**Exercise aim:** Using the records below, count the lines with "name" in them. Give the number only.

**Source records:**
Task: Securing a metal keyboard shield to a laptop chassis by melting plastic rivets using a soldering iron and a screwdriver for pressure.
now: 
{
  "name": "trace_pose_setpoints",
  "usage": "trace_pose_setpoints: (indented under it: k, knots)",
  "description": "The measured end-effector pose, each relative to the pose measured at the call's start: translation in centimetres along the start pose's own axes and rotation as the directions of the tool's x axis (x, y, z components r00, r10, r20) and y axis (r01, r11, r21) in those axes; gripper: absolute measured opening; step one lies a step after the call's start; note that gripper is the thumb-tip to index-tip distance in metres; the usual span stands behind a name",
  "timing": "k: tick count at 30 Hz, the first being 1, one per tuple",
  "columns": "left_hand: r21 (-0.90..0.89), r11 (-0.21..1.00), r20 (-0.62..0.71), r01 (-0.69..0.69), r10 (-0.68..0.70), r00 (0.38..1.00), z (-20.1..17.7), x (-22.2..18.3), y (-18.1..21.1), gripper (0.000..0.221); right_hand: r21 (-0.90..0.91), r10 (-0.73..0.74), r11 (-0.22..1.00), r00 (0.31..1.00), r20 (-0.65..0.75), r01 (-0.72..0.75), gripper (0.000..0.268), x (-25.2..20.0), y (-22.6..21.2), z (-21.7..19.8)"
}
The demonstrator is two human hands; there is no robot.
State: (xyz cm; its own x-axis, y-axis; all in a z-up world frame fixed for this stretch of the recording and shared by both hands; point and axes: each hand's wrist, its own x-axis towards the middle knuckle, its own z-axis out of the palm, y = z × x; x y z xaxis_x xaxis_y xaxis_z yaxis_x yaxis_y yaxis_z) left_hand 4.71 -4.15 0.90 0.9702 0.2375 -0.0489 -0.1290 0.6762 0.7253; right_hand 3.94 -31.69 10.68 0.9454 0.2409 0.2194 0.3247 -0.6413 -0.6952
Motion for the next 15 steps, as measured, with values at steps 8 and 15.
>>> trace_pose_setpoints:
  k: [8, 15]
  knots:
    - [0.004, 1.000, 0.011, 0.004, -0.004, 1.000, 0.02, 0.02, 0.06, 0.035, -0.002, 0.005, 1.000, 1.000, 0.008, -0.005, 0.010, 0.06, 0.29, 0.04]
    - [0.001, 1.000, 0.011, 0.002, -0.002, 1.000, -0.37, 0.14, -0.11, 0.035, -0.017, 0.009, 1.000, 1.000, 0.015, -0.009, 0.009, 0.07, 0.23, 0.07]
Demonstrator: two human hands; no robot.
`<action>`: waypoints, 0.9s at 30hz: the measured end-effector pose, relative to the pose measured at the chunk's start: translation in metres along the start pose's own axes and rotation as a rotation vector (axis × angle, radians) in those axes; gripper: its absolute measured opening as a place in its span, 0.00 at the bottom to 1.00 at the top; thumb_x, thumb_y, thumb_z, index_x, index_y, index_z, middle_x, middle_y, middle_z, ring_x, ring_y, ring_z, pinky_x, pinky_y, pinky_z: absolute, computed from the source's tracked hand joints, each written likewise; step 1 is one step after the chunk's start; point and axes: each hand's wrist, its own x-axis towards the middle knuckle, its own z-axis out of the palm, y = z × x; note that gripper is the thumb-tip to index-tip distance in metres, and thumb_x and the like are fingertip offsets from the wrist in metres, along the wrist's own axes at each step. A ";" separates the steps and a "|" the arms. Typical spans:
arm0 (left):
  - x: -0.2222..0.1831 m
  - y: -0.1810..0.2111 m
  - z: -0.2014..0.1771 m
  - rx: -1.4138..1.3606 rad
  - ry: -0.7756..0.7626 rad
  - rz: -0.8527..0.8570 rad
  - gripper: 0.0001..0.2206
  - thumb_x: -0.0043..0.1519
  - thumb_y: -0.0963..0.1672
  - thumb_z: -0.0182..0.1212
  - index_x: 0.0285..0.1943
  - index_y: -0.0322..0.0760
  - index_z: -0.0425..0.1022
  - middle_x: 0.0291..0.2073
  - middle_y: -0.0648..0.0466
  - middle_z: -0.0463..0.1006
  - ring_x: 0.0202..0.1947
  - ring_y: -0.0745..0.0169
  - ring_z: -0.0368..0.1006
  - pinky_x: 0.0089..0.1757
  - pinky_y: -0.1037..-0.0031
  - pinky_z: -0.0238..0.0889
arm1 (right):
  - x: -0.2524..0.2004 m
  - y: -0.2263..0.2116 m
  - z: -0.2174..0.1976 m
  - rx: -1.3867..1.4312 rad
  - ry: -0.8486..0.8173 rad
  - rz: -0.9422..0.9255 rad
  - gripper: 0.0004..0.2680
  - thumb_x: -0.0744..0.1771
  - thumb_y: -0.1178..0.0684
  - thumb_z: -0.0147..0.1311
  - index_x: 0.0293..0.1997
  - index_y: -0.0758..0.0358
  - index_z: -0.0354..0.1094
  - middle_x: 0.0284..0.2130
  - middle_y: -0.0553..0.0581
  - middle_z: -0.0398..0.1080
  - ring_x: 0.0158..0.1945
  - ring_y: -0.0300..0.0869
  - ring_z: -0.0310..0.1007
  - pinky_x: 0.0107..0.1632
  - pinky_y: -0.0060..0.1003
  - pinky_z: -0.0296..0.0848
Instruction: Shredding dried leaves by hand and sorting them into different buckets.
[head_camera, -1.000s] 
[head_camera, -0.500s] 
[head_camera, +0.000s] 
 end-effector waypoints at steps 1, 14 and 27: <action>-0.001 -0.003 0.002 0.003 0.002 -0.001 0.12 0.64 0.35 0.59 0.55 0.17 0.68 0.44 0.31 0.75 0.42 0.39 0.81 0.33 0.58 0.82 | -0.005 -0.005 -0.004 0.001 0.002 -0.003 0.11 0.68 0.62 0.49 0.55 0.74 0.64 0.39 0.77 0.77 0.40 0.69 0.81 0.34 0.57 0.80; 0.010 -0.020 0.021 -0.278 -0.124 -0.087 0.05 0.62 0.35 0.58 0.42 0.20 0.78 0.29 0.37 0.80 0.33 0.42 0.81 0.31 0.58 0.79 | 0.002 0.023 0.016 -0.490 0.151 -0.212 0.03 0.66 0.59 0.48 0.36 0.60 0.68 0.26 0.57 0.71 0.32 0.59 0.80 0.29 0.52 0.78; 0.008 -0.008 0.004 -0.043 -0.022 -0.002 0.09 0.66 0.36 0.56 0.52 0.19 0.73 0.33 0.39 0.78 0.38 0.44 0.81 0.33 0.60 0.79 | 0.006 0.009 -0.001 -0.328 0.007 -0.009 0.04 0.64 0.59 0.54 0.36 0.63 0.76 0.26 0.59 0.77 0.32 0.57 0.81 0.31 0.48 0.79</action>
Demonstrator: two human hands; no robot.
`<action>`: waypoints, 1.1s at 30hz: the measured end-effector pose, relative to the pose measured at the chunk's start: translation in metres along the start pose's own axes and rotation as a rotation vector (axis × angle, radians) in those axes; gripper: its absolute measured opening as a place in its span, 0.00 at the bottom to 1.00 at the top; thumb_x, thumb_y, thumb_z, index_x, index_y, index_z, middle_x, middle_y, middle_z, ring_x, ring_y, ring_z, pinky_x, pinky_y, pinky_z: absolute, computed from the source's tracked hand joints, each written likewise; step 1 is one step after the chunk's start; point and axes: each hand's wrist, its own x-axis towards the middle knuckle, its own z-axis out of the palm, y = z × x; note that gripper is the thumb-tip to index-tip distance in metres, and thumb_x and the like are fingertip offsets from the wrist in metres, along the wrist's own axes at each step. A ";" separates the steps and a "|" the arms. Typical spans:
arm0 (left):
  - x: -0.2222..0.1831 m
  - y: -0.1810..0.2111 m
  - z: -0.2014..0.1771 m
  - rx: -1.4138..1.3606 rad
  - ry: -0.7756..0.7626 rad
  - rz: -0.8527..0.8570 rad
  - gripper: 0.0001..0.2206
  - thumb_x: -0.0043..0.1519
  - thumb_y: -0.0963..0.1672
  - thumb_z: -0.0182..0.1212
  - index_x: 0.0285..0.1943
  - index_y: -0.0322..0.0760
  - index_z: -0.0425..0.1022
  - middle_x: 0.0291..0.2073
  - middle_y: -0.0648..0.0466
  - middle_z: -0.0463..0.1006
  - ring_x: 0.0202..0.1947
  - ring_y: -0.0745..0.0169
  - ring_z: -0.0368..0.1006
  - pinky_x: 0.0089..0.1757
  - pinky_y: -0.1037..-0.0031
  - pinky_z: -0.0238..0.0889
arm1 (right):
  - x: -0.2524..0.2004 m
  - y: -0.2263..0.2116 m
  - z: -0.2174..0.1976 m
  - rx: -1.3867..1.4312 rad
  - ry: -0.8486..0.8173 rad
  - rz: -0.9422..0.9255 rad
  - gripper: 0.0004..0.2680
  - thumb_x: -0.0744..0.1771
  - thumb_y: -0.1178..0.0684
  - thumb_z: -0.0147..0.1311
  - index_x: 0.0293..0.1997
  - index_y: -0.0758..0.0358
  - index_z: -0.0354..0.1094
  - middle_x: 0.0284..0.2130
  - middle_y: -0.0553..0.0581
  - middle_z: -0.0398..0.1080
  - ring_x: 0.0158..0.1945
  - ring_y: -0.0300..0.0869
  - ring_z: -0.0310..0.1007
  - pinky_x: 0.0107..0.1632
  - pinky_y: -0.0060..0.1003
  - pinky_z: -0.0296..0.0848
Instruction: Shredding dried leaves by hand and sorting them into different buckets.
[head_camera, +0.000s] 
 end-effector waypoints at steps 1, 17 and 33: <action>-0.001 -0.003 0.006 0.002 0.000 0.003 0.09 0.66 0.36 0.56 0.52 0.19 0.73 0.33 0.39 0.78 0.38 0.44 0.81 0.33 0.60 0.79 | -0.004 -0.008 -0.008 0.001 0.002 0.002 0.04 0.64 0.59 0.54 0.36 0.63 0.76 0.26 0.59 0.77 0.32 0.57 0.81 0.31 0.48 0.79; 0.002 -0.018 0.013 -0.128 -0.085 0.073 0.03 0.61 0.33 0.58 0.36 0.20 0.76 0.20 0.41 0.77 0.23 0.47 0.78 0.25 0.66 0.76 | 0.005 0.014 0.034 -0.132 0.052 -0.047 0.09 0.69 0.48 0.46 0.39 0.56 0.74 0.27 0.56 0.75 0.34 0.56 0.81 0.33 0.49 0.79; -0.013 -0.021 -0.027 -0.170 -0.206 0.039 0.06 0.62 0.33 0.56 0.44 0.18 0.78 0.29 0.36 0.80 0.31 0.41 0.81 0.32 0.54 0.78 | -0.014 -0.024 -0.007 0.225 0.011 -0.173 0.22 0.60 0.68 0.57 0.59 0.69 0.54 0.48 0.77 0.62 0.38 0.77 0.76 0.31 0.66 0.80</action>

**Your response:** 2